DDMAL / musiclibs

:guitar: Searching IIIF Manifests
Other
6 stars 2 forks source link

Thumbnail saving? #114

Open agpar opened 8 years ago

agpar commented 8 years ago

I'm interested if you think it would be worth it to save thumbnails and serve them ourselves. It's pretty underwhelming (the steak lacks serious sizzle) when every thumbnail on the site takes 5-15 seconds to load (if they load).

Pros:

Cons:

Do you think its worth it?

ahankinson commented 8 years ago

I think the answer is to get those services to use IIIF thumbnails. Could you make a note of them on the problems document?

https://docs.google.com/document/d/1Lyg7FzBeTHBeC0qbPmFzJfyxpK9ySBKyoiYs0TQkCIs/edit#

In general, I'm hesitant to do this. For DIAMM, for example, if a source does not have a pre-defined thumbnail, I choose a random one from the available page images for the manifest. So the thumbnail actually changes from load to load.

Why not go halfway and set up a memcached caching layer, with the thumbnails cached by URL key. When a thumbnail is requested we can check the cache for it and serve it quickly; otherwise, we fetch and then cache.

agpar commented 8 years ago

The problem with only caching is that we display a random .01% of the thumbnails every time the user loads the front page.

We could re-write how it chooses manifests to display on the front page so it only updates them nightly or weekly, thus making a cache system useful.

I like being able to refresh the page and see a whole new set of interesting stuff though.

ahankinson commented 8 years ago

Good point, but I think choosing a solution to this should be independent of the front-end features.

I'm only saying this because I'm finding that when I present the front page it's a bit strange to explain the stuff that is there. They're not really "Selected items" since we didn't select them, and saying "Random items" just seems a bit too indeterminate. So I'm wondering if that space would be better used for something else (browse by provider? Not sure...) That's a separate issue, but since @jeromepl is wanting a caching layer as well, it might make sense to provide a general solution.

agpar commented 8 years ago

I'm also think of search result thumbnails... We only want to show, like, 30kb of image, but they are often extremely slow to load, since we are typically asking for a dozen of them all at the exact same time from the same server.
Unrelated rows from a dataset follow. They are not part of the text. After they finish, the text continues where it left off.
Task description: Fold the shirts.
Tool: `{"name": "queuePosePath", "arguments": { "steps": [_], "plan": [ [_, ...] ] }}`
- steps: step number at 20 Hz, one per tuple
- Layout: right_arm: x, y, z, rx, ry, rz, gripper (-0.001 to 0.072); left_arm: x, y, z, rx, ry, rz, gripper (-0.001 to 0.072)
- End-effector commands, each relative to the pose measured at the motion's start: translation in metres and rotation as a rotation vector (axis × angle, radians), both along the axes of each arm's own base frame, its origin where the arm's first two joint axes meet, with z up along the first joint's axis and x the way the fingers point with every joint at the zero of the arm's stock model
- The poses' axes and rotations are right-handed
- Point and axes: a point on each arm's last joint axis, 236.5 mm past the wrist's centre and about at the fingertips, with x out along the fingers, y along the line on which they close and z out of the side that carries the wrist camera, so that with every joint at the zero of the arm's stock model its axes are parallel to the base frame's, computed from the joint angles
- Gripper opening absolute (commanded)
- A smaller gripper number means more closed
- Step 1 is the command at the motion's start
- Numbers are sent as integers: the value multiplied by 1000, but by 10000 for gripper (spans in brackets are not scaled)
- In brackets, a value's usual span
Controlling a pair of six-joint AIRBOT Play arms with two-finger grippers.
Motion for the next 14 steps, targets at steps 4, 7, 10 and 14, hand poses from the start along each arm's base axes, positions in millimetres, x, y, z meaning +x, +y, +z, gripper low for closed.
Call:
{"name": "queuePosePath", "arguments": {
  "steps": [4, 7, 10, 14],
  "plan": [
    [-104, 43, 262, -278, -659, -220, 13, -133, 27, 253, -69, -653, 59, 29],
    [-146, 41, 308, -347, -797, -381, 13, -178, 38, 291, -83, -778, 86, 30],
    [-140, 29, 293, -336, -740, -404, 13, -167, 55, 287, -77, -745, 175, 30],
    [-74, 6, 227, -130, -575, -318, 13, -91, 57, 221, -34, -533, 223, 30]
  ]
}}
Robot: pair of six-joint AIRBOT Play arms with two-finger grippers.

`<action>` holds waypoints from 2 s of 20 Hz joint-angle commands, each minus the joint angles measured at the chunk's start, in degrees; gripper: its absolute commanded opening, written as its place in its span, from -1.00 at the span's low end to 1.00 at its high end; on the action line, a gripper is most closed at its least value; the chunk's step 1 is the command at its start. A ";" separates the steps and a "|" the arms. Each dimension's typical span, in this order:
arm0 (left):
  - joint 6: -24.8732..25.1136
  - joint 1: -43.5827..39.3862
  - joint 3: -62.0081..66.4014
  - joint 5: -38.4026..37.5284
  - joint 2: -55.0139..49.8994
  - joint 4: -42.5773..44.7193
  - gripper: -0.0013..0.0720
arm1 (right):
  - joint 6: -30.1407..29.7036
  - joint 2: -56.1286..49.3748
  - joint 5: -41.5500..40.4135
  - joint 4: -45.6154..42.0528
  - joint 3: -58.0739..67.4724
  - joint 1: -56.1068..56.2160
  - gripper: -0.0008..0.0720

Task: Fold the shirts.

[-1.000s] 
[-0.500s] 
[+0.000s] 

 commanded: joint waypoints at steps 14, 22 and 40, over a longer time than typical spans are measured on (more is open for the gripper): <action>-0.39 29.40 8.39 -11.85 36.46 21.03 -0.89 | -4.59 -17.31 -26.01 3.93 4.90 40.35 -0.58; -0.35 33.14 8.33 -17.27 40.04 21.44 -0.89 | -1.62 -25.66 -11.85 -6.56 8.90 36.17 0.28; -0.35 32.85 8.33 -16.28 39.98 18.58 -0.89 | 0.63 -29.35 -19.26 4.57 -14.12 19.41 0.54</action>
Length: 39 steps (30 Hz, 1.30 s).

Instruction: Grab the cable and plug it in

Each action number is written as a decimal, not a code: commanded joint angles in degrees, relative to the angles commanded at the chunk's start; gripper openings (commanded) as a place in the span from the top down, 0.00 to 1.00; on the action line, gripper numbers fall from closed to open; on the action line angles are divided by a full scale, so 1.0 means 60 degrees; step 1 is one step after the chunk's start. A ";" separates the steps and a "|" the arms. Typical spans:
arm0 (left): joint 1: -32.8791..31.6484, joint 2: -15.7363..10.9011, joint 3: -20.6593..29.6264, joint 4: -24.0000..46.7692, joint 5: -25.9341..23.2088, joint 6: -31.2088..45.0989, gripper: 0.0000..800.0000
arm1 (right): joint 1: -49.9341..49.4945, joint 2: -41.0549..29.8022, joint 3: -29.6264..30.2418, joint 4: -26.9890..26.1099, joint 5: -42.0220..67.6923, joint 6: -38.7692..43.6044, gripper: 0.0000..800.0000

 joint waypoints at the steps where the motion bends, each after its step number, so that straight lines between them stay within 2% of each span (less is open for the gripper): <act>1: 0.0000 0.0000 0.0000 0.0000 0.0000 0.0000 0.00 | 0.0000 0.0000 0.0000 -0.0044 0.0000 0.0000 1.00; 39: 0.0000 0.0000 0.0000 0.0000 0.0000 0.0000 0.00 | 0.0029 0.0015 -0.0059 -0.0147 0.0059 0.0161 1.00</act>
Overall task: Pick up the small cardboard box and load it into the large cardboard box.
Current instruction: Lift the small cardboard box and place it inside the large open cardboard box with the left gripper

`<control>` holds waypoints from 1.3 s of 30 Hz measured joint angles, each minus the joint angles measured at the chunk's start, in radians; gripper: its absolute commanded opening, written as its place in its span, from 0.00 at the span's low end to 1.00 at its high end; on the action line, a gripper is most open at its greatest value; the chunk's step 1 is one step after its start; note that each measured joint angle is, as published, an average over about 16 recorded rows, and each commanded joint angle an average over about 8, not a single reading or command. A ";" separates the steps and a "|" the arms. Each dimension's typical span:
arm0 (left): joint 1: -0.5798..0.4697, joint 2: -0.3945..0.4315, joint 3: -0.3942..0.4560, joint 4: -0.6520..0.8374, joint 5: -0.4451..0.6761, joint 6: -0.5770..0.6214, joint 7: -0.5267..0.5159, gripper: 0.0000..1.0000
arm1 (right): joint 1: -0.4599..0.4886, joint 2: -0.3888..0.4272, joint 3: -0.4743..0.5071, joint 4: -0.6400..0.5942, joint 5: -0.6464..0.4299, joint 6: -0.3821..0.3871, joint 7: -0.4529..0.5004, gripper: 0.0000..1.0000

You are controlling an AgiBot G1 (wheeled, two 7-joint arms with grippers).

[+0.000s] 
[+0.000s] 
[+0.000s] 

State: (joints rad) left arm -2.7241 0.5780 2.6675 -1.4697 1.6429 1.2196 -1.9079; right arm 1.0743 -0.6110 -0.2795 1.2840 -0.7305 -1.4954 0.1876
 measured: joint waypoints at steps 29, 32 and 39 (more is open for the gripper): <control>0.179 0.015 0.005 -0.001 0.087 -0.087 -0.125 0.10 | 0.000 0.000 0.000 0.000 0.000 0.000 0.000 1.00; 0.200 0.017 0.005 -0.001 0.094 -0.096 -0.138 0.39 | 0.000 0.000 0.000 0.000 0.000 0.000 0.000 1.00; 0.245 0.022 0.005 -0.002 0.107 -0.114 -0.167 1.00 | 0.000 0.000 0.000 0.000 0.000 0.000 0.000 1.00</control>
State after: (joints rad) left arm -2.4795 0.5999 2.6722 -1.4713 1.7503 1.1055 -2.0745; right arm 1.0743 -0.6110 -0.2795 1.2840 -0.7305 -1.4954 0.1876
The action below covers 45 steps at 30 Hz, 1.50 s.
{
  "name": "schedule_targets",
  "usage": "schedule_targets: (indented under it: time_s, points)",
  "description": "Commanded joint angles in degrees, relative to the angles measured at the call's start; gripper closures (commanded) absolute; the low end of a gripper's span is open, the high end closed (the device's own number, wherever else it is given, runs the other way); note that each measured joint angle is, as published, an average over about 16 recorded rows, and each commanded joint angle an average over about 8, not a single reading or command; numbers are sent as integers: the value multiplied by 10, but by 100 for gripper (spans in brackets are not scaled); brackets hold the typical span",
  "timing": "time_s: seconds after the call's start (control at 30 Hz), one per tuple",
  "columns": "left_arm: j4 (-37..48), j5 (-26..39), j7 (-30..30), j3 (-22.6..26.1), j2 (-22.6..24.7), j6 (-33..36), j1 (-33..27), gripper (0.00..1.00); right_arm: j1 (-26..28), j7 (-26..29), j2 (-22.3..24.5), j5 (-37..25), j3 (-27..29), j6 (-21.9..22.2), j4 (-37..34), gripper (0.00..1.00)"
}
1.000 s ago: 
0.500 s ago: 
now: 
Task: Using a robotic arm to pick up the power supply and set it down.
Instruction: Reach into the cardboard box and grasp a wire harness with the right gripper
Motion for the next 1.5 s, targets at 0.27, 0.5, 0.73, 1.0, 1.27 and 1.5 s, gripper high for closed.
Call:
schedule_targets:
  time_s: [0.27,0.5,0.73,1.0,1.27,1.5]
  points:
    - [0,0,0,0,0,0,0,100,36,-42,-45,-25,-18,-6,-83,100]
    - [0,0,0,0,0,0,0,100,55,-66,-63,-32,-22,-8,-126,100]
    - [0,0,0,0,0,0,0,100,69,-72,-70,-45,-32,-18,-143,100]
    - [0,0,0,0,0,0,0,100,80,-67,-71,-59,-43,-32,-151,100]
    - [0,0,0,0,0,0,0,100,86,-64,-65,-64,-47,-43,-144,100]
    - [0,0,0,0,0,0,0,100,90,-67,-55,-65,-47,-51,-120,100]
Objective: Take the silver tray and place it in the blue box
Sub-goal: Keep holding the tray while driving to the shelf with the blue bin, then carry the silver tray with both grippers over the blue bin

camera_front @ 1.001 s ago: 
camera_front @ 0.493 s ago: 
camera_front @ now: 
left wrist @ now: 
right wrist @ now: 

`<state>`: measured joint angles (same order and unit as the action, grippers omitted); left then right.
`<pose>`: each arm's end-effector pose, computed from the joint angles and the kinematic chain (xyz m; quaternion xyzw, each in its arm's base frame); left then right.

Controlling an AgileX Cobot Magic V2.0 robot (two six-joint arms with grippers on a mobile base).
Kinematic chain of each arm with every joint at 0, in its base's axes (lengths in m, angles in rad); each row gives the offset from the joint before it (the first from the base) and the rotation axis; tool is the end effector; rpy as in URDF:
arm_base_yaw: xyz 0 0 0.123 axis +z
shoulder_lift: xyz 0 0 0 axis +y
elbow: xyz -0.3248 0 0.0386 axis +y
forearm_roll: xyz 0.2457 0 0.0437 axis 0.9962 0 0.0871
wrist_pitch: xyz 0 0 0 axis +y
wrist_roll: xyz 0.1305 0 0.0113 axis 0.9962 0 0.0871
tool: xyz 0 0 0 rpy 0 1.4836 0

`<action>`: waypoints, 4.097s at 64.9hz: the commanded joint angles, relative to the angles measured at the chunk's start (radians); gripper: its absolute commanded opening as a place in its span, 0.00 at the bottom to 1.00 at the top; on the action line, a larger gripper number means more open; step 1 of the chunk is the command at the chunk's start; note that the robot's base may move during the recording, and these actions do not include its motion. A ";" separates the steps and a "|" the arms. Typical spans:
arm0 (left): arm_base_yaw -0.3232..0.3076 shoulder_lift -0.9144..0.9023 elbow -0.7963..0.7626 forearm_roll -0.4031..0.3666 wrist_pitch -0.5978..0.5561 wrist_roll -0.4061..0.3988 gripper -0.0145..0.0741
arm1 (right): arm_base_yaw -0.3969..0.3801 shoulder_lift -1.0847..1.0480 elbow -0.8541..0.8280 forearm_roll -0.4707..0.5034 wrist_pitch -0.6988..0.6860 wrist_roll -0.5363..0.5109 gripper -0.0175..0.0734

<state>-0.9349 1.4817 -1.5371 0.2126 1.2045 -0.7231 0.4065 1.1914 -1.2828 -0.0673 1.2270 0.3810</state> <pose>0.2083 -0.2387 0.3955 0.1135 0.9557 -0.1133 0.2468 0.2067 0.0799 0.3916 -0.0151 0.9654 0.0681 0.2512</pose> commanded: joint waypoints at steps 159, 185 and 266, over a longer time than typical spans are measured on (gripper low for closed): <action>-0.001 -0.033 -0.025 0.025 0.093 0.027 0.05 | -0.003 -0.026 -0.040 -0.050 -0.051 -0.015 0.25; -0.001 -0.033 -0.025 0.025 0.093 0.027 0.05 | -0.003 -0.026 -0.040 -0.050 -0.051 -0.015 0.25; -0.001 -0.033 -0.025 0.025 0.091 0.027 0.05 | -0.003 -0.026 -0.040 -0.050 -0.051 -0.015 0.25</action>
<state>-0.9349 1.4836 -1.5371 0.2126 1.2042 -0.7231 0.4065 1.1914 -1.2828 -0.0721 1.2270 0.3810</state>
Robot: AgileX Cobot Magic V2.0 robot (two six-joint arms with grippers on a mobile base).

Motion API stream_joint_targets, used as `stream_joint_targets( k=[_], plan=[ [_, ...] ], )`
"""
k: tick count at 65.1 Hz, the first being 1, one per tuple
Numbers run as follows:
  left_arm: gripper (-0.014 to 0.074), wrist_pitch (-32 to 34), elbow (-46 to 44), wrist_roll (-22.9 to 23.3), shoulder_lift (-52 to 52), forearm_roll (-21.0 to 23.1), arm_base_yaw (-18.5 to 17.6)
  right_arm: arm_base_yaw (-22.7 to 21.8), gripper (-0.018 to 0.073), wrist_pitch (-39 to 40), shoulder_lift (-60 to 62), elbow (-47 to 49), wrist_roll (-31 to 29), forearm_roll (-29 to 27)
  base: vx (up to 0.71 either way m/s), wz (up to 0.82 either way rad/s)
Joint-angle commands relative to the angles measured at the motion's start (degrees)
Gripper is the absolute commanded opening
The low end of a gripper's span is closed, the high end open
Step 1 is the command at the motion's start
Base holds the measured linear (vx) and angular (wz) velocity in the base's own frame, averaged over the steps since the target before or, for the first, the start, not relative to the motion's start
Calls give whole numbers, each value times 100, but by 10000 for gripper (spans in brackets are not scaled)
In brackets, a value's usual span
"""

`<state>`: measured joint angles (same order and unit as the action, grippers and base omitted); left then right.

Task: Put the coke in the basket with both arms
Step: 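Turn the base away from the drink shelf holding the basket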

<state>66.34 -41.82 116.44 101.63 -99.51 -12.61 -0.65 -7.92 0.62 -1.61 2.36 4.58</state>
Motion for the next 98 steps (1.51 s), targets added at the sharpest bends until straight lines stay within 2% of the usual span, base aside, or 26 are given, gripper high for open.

I agree, explaining why the front page is half empty seriously sucks.

I think writing a system to retrieve, convert, save, and make thumbnails available would be a very robust long term solution. We could do whatever we wanted with thumbnails if it was in place.

Caching would be helpful to this solution, but would probably not be sufficient alone. If every thumbnail is 100kb, then we already have 7 gb or so that need to be cached. More realistic to keep these on an HD than to have a caching system that will need to be warmed up every time we update (could take hours, given that each thumbnail is a GET).

agpar commented 8 years ago

BTW: we do a similar thing in musiclibs with regards to thumbnails. If one is not provided, or if we know that library uses large images as thumbnails, we just grab a random one from the default sequence. It's still very slow.

ahankinson commented 8 years ago

The problem is that the 'magic' of the site is that we're not serving other people's content, though. Plus it might get us into a bit of a sticky situation WRT copyright if we're storing and re-hosting content.

agpar commented 8 years ago

Yeah, I want the magic to be there too. I'd really like to make the site browsing experience better though. I wonder if it's something that will just resolve itself as IIIF image service implementations improve?